Task instructions:
Return the listing in full and exactly, but without a single picture.

Data:
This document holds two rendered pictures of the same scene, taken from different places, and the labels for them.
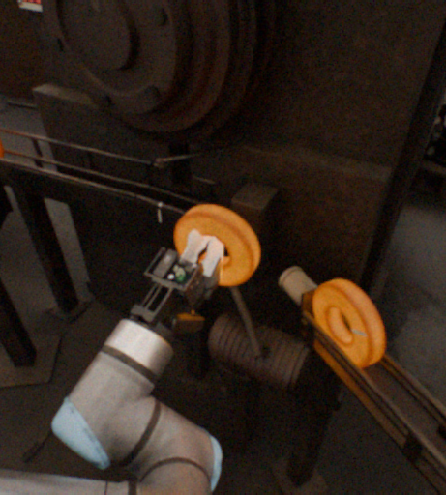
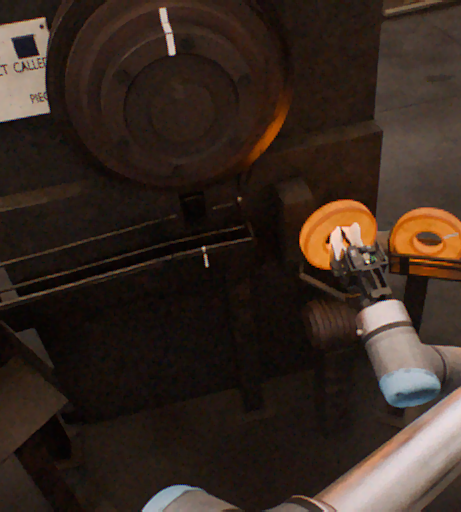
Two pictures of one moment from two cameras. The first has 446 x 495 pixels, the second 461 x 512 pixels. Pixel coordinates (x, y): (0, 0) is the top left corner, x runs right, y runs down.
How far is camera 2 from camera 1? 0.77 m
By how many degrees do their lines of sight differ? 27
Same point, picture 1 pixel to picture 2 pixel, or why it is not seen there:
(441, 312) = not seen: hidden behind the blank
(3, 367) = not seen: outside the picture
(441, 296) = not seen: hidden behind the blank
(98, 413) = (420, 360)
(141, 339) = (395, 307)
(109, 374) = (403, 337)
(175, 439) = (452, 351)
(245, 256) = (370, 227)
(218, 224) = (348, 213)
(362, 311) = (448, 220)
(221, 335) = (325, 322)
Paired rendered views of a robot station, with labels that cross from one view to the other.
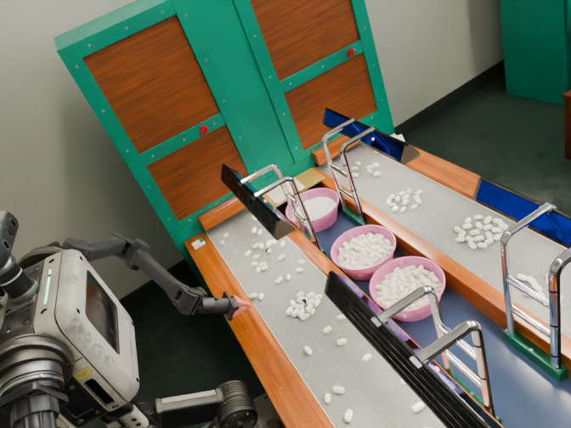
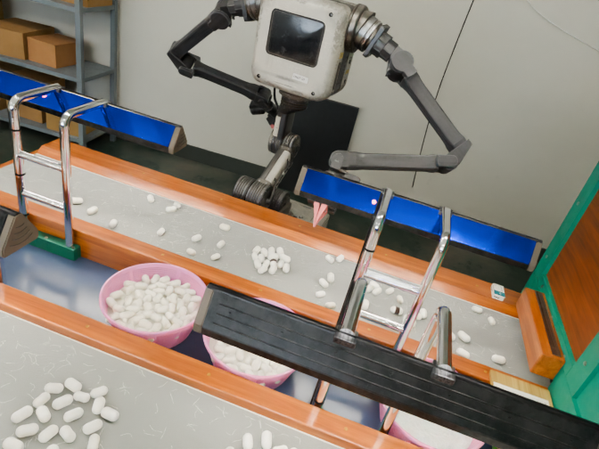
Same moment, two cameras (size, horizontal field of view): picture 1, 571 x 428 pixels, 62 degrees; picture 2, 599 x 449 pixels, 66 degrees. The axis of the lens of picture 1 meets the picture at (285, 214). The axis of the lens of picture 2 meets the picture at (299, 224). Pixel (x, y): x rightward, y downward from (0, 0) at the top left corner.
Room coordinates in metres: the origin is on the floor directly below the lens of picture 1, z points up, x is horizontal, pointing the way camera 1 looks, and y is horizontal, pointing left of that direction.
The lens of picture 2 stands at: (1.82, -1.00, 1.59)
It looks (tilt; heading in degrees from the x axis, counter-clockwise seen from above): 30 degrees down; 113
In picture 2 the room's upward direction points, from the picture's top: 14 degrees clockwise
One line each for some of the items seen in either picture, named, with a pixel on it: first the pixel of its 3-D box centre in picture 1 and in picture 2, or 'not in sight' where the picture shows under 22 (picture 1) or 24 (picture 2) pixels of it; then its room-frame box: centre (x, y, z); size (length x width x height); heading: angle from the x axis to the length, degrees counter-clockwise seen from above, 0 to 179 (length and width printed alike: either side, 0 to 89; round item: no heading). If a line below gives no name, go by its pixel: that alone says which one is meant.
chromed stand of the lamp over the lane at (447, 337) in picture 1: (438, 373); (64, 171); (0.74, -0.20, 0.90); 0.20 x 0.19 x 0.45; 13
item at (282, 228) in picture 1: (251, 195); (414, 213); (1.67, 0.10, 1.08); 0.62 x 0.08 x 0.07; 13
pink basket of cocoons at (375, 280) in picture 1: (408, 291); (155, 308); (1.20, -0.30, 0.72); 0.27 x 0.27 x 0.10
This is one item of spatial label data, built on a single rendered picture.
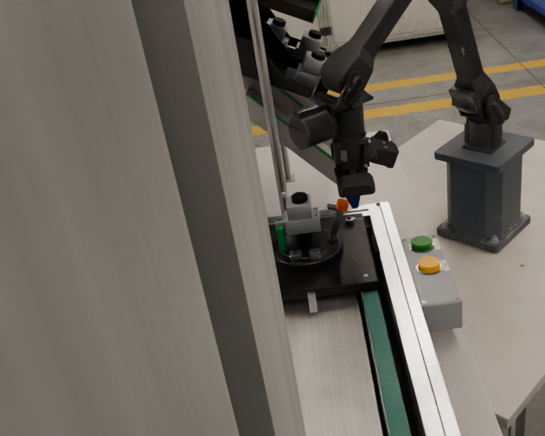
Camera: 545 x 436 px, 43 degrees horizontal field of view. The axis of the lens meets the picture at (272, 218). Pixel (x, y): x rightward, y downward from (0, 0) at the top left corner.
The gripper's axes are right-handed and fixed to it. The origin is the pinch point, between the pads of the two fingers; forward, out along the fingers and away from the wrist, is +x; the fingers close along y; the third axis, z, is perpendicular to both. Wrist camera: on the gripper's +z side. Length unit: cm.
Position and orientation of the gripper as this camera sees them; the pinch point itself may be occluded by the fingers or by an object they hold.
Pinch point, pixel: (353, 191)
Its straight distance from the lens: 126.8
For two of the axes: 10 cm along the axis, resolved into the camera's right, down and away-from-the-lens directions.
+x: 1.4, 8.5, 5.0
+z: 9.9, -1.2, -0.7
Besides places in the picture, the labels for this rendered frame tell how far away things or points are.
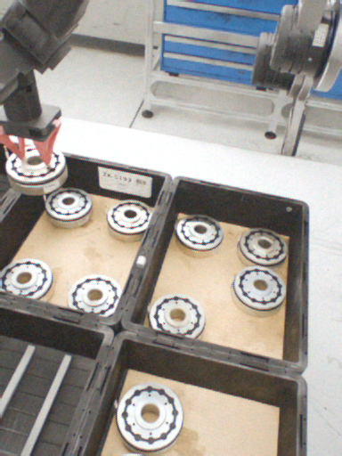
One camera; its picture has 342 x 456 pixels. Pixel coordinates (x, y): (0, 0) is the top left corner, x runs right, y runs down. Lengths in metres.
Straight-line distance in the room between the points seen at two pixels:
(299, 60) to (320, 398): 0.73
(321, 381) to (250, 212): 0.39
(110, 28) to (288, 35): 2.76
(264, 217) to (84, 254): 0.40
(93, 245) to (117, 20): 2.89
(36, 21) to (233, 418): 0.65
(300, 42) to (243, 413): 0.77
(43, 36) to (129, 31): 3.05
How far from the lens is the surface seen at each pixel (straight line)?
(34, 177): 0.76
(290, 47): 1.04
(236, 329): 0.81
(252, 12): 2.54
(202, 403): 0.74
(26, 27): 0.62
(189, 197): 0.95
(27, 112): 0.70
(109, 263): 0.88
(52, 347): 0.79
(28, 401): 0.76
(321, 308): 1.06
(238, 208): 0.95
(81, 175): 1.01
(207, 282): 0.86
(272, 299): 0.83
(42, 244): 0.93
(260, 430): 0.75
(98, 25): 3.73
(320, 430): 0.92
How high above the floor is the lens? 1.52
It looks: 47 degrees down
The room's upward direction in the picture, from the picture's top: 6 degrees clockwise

Response to the task:
This document holds two rendered pictures of the same scene, taken from different places, and the labels for them.
Two pictures of one moment from two cameras. The first has 446 x 495 pixels, the second 461 x 512 pixels. Pixel coordinates (x, y): (0, 0) is the top left corner, x runs right, y runs down.
How far is camera 2 from camera 1? 0.77 m
By how many degrees do their lines of sight differ? 27
Same point, picture 1 pixel to picture 2 pixel, or why it is not seen there:
(441, 312) = not seen: hidden behind the blank
(3, 367) = not seen: outside the picture
(441, 296) = not seen: hidden behind the blank
(98, 413) = (420, 360)
(141, 339) = (395, 307)
(109, 374) = (403, 337)
(175, 439) = (452, 351)
(245, 256) = (370, 227)
(218, 224) = (348, 213)
(362, 311) = (448, 220)
(221, 335) = (325, 322)
Paired rendered views of a robot station, with labels that cross from one view to the other.
Same moment, two cameras (size, horizontal field of view): picture 1, 571 x 428 pixels, 62 degrees; picture 2, 599 x 449 pixels, 66 degrees. The axis of the lens of picture 1 meets the picture at (285, 214). The axis of the lens of picture 2 meets the picture at (299, 224). Pixel (x, y): x rightward, y downward from (0, 0) at the top left corner.
Room coordinates in metres: the origin is on the floor directly below the lens of picture 1, z points up, x is horizontal, pointing the way camera 1 looks, and y is horizontal, pointing left of that direction.
The lens of picture 2 stands at: (1.82, -1.00, 1.59)
It looks (tilt; heading in degrees from the x axis, counter-clockwise seen from above): 30 degrees down; 113
In picture 2 the room's upward direction points, from the picture's top: 14 degrees clockwise
One line each for some of the items seen in either picture, named, with a pixel on it: first the pixel of its 3-D box centre in picture 1 and in picture 2, or 'not in sight' where the picture shows under 22 (picture 1) or 24 (picture 2) pixels of it; then its room-frame box: centre (x, y, z); size (length x width x height); heading: angle from the x axis to the length, degrees counter-clockwise seen from above, 0 to 179 (length and width printed alike: either side, 0 to 89; round item: no heading). If a line below gives no name, go by its pixel: that alone says which one is meant.
chromed stand of the lamp over the lane at (447, 337) in picture 1: (438, 373); (64, 171); (0.74, -0.20, 0.90); 0.20 x 0.19 x 0.45; 13
item at (282, 228) in picture 1: (251, 195); (414, 213); (1.67, 0.10, 1.08); 0.62 x 0.08 x 0.07; 13
pink basket of cocoons at (375, 280) in picture 1: (408, 291); (155, 308); (1.20, -0.30, 0.72); 0.27 x 0.27 x 0.10
This is one item of spatial label data, built on a single rendered picture.
Camera: 545 x 436 px, 43 degrees horizontal field of view. The axis of the lens meets the picture at (272, 218). Pixel (x, y): x rightward, y downward from (0, 0) at the top left corner.
The gripper's axes are right-handed and fixed to it. The origin is the pinch point, between the pads of the two fingers; forward, out along the fingers and away from the wrist, is +x; the fingers close along y; the third axis, z, is perpendicular to both. Wrist camera: on the gripper's +z side. Length unit: cm.
Position and orientation of the gripper as this camera sees them; the pinch point itself may be occluded by the fingers or by an object they hold.
Pinch point, pixel: (353, 191)
Its straight distance from the lens: 126.8
For two of the axes: 10 cm along the axis, resolved into the camera's right, down and away-from-the-lens directions.
+x: 1.4, 8.5, 5.0
+z: 9.9, -1.2, -0.7
Besides places in the picture, the labels for this rendered frame tell how far away things or points are.
One camera; its picture has 342 x 456 pixels. Pixel coordinates (x, y): (0, 0) is the top left corner, x runs right, y runs down. Lengths in metres.
Straight-line distance in the room between the points seen at two pixels:
(299, 60) to (320, 398): 0.73
(321, 381) to (250, 212): 0.39
(110, 28) to (288, 35): 2.76
(264, 217) to (84, 254): 0.40
(93, 245) to (117, 20): 2.89
(36, 21) to (233, 418): 0.65
(300, 42) to (243, 413): 0.77
(43, 36) to (129, 31): 3.05
How far from the lens is the surface seen at each pixel (straight line)?
(34, 177): 0.76
(290, 47): 1.04
(236, 329): 0.81
(252, 12): 2.54
(202, 403): 0.74
(26, 27): 0.62
(189, 197): 0.95
(27, 112): 0.70
(109, 263): 0.88
(52, 347): 0.79
(28, 401): 0.76
(321, 308): 1.06
(238, 208): 0.95
(81, 175): 1.01
(207, 282): 0.86
(272, 299): 0.83
(42, 244): 0.93
(260, 430): 0.75
(98, 25): 3.73
(320, 430): 0.92
How high above the floor is the lens? 1.52
It looks: 47 degrees down
The room's upward direction in the picture, from the picture's top: 6 degrees clockwise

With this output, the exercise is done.